Task directions: Among the entries below, find every line that contains the string "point", then copy it.
#### Given records ####
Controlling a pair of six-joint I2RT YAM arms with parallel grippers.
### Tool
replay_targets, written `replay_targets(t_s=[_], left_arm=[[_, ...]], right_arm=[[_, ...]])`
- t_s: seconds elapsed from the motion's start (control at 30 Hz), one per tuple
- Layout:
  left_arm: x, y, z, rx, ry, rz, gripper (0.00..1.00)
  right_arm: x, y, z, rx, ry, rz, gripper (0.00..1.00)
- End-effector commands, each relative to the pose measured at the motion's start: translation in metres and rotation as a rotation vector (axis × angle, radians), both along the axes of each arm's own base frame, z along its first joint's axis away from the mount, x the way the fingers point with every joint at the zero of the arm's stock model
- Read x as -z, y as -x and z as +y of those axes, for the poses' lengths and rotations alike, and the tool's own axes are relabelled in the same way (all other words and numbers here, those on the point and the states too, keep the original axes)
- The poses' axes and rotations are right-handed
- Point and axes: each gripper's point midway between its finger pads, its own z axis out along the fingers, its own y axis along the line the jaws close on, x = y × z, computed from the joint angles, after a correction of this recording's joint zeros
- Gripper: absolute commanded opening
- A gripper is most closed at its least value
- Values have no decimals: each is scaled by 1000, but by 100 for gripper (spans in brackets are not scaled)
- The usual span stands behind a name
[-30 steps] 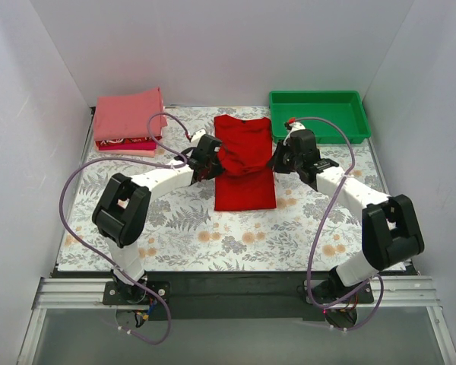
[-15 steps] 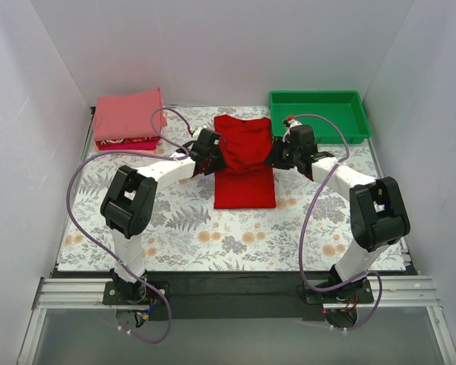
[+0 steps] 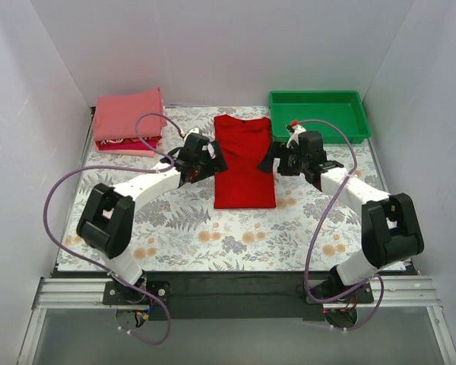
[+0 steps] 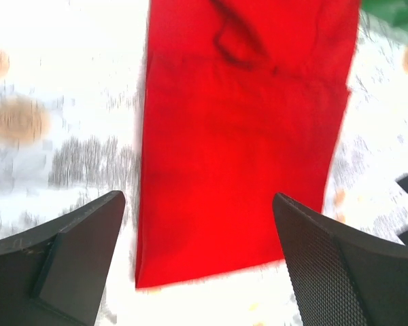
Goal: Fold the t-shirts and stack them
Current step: Fold the tshirt
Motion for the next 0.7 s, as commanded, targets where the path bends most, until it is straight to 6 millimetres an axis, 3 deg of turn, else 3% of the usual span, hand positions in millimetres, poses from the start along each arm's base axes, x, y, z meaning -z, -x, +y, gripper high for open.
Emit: replay_targets(t_s=[0.0, 0.07, 0.17, 0.2, 0.33, 0.4, 0.43, 0.67], left_arm=[[-19, 31, 1, 37, 100, 7, 90], [-2, 55, 4, 51, 130, 60, 91], [0, 77, 2, 71, 191, 88, 91], [13, 90, 4, 82, 193, 123, 91], [31, 114, 1, 105, 231, 181, 92], [39, 120, -1, 121, 246, 198, 87], [42, 122, -2, 127, 251, 210, 83], [72, 118, -1, 83, 215, 269, 53]], right_arm=[[11, 32, -1, -40, -18, 30, 98], [14, 44, -5, -23, -31, 49, 98], [28, 68, -6, -41, -58, 104, 97], [32, 74, -6, -35, -68, 128, 97], [52, 93, -13, -16, -66, 192, 96], [58, 96, -15, 3, -60, 210, 94], [61, 97, -16, 6, -57, 218, 87], [81, 97, -21, 32, -19, 263, 65]])
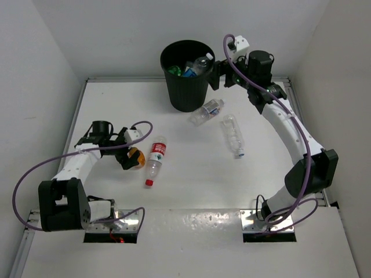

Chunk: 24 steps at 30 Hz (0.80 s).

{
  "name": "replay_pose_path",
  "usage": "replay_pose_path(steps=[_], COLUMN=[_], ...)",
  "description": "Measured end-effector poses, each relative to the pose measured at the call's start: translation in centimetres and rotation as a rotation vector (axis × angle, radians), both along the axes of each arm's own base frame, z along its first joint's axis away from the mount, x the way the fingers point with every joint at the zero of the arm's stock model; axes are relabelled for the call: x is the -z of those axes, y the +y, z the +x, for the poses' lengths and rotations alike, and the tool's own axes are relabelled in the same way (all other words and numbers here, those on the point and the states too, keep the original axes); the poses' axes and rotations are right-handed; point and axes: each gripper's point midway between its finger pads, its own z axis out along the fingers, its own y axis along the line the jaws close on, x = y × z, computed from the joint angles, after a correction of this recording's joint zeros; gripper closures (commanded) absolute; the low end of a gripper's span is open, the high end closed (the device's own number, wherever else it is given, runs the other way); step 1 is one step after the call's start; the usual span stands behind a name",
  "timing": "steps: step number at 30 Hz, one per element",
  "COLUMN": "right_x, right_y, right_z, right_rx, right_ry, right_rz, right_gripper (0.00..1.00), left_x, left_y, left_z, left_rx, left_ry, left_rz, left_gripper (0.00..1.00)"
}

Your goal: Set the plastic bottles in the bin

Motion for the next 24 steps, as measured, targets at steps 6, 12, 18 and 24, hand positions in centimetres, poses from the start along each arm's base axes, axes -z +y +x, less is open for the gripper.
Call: replay_pose_path(steps=[6, 12, 18, 24], right_x=[-0.5, -0.2, 2.2, 5.2], right_y=[-0.3, -1.1, -3.8, -8.0], right_z=[-0.8, -2.2, -3.7, -6.4], right_rx=[-0.003, 0.001, 0.067, 0.17], right_ry=[-0.016, -0.024, 0.033, 0.117], right_rz=[-0.018, -0.048, -0.078, -0.093], right_gripper=[0.07, 0.08, 0.08, 0.09], left_x=[1.0, 0.2, -10.9, -35.6], left_y=[0.2, 0.1, -0.9, -4.8], left_z=[1.3, 2.3, 8.4, 16.7], left_rx=[-0.015, -0.015, -0.052, -0.118], left_ry=[-0.015, -0.031, -0.186, -0.707], left_rz=[0.023, 0.015, -0.08, -0.356], left_gripper=[0.36, 0.55, 0.59, 0.62])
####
Exercise result:
- End-effector commands, each relative to the pose measured at the motion's start: translation in metres and rotation as a rotation vector (axis × angle, radians), both along the axes of each arm's own base frame, z along its first joint's axis away from the mount, x the way the fingers point with every joint at the zero of the arm's stock model
- Read x as -z, y as -x and z as +y of those axes, for the poses' lengths and rotations alike, and the tool's own axes are relabelled in the same way (all other words and numbers here, those on the point and the states too, keep the original axes)
- Point and axes: each gripper's point midway between its finger pads, its own z axis out along the fingers, its own y axis along the line the jaws close on, x = y × z, computed from the joint angles, after a correction of this recording's joint zeros
  "description": "Measured end-effector poses, each relative to the pose measured at the call's start: translation in centimetres and rotation as a rotation vector (axis × angle, radians), both along the axes of each arm's own base frame, z along its first joint's axis away from the mount, x the way the fingers point with every joint at the zero of the arm's stock model; axes are relabelled for the call: x is the -z of those axes, y the +y, z the +x, for the poses' lengths and rotations alike, and the tool's own axes are relabelled in the same way (all other words and numbers here, those on the point and the states too, keep the original axes); the poses' axes and rotations are right-handed; point and axes: each gripper's point midway between its finger pads, its own z axis out along the fingers, its own y axis along the line the jaws close on, x = y × z, computed from the joint angles, after a correction of this recording's joint zeros; gripper closures (commanded) absolute; the low end of a gripper's span is open, the high end closed (the device's own number, wherever else it is given, runs the other way); step 1 is one step after the call's start; the usual span stands behind a name",

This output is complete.